Laura Ingalls Wilder Museum
The museum exhibits include artifacts spanning over a century of the lives of the pioneering history described in the “Little House” books. Visitors can see Pa’s fiddle, handwritten manuscripts for the “Little House” books, keepsakes of the Ingalls and Wilder families, tools and articles made by Almanzo, needlework made by Laura and many other items familiar to her loyal readers.
Also featured within the museum is a section dedicated to the life, writings and career of Rose Wilder Lane. Rose’s desk, her manuscripts and souvenirs from world travels are displayed to reflect the creative and exciting life of the Wilders’ only daughter.
The museum at Rocky Ridge Farm is by far the most comprehensive Ingalls and Wilder family collections in the world. It’s truly a testament to Laura’s love for these treasures that they remained safe though all of her travels.
The Laura Ingalls Wilder – Rose Wilder Lane Museum operates solely on sales and con tributions from visitors and members of the non-profit Wilder Home Association. If your interested in the restoration, preservation and education of Laura’s legacy, learn how you can Become a Member.
Ingalls Family
Her parents were Charles Phillip Ingalls and Caroline Lake.

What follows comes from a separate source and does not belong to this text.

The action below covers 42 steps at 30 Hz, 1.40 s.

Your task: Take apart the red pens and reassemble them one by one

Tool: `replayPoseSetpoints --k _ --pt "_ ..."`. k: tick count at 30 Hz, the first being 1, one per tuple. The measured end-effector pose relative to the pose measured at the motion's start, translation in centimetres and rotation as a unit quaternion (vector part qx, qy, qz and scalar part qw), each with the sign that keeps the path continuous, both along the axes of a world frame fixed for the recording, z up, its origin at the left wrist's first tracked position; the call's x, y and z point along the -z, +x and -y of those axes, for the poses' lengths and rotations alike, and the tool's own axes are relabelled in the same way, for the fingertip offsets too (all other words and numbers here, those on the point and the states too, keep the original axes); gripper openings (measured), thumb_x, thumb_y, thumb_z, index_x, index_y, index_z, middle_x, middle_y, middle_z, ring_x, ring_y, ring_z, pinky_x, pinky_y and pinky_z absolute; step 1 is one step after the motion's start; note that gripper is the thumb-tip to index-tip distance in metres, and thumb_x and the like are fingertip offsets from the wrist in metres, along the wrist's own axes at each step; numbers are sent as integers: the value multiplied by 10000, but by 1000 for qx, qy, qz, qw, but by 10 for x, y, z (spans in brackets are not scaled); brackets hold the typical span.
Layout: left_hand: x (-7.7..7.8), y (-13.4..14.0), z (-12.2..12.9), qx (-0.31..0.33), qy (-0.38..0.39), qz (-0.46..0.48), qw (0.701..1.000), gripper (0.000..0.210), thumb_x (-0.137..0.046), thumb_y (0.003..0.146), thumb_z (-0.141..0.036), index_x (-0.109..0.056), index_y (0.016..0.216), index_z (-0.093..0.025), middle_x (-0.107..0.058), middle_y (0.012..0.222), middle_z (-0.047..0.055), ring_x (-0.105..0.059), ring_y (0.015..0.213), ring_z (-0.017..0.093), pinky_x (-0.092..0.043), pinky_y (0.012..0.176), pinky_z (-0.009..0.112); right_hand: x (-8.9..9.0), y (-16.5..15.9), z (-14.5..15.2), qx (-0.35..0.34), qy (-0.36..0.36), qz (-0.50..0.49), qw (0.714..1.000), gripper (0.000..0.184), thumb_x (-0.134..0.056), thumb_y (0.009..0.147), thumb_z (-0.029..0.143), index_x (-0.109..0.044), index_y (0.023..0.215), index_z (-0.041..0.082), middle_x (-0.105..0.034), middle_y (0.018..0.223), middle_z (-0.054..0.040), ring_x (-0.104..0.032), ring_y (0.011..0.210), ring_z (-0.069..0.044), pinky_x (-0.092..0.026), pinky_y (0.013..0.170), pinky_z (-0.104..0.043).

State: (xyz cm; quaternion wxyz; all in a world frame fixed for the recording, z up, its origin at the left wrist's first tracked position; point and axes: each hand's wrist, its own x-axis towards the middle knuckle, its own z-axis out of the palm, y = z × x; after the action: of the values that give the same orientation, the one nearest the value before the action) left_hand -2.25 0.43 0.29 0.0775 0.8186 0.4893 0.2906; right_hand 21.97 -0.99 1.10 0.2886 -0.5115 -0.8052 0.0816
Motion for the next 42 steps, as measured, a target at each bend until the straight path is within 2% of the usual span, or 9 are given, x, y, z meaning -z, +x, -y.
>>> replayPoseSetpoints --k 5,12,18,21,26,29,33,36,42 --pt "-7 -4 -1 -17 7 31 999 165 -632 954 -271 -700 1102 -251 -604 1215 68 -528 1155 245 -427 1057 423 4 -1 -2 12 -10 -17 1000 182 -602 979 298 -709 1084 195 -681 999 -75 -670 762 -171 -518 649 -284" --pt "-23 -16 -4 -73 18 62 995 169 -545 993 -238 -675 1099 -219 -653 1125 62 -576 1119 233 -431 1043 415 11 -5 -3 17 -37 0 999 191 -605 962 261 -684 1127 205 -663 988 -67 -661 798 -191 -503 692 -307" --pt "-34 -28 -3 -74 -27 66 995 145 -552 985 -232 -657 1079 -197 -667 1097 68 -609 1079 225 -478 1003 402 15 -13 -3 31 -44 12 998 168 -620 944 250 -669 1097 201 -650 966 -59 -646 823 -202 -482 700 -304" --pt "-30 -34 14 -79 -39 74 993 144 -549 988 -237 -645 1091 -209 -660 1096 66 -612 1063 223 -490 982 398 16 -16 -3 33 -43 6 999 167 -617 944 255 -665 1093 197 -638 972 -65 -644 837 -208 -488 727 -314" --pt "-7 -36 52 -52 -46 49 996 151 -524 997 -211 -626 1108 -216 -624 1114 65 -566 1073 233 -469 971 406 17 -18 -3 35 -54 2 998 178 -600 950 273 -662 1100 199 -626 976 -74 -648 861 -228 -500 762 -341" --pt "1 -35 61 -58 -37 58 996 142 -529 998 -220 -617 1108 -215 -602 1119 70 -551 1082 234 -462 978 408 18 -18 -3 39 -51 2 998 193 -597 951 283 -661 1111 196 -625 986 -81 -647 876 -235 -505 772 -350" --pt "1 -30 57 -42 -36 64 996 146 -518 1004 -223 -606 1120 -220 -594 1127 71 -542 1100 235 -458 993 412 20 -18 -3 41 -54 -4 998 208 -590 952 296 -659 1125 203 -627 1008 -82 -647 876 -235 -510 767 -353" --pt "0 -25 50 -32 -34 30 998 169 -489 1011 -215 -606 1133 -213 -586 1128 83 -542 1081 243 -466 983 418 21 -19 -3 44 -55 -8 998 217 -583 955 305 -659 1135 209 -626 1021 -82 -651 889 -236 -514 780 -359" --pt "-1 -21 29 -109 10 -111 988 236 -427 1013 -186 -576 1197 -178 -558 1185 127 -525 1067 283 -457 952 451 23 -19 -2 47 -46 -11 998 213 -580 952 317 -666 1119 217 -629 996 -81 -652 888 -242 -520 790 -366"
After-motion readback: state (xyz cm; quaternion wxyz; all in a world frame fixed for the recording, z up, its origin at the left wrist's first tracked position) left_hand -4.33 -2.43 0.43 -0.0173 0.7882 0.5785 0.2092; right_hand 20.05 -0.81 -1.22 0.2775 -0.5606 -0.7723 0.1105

She was the second of five children. The eldest was Mary Amelia and the younger siblings were Caroline Celestia, Charles Frederick, and Grace Pearl.
Laura Ingalls Wilder Children
She married Almanzo Wilder on August 25, 1885. On December 5, 1886, Wilder gave birth to her daughter Rose Wilder. In 1889, Wilder gave birth to a son who died at 12 days of age before being named. He was buried at De Smet, Kingsbury County, in South Dakota. On the grave marker, he is remembered as “Baby Son of A. J. Wilder”.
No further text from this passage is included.